Antonietta Marro, 50, was among the dozens of attendants who took part in a week of strike action in October alongside cleaners from an office on Gray’s Inn Road that houses ITN and more than 150 cleaners at St Mary’s hospital, all of whom work for other outsourcing firms.

“The money we are getting, it constricts you with everything,” said Marro. “I just want dignity and respect … living in London and you are still on poverty wages. It is ridiculous. This is my only income.”

Marro has worked for nine years at Regent’s Park and Kensington Gardens as a playground attendant. She said news of the pay increase was “exciting” but that she would not be able to relax until the money “was on her payslip”.

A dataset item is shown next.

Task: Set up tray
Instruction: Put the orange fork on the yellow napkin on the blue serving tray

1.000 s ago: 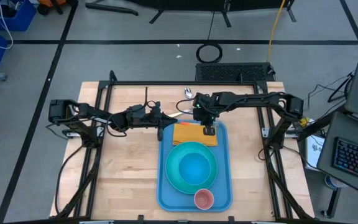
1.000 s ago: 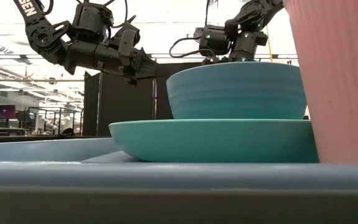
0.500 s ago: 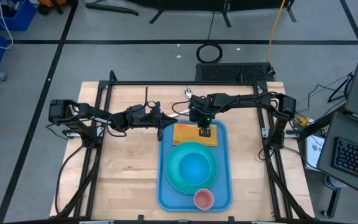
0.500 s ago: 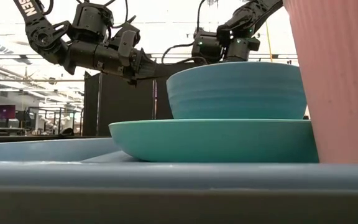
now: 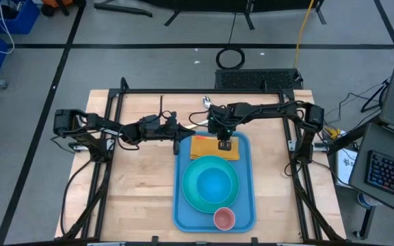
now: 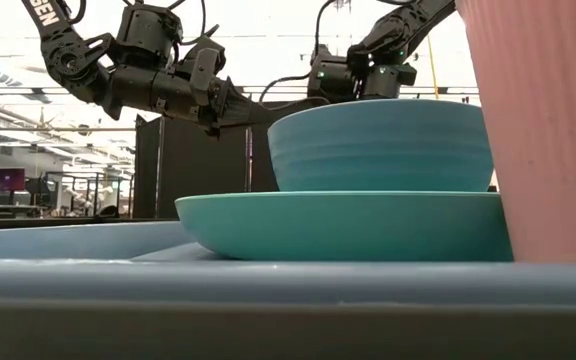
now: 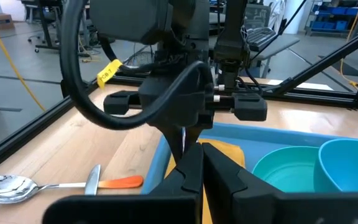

“One of the workers told me that she can now afford to go home to Ghana and visit her family,” said Petros Elias, UVW’s co-founder and organiser, who added that most park attendants are migrants. “This is a victory for all workers everywhere who have been told that they don’t deserve more than the minimum wage or that their employer would or could never pay more. Remember that neither is true.”

He said about 15 attendants are taking Vinci to an employment tribunal over claims that they have been blocked from using their full statutory holiday entitlement.

A Royal Parks spokesperson said: “We are pleased to announce that we have agreed that Vinci staff working on Royal Parks contracts will now be paid the London living wage (LLW). The change took effect on 1 November this year. This is in line with our policy, which is to pay LLW at the renewal or let of new contracts.”

Vinci has been approached for comment.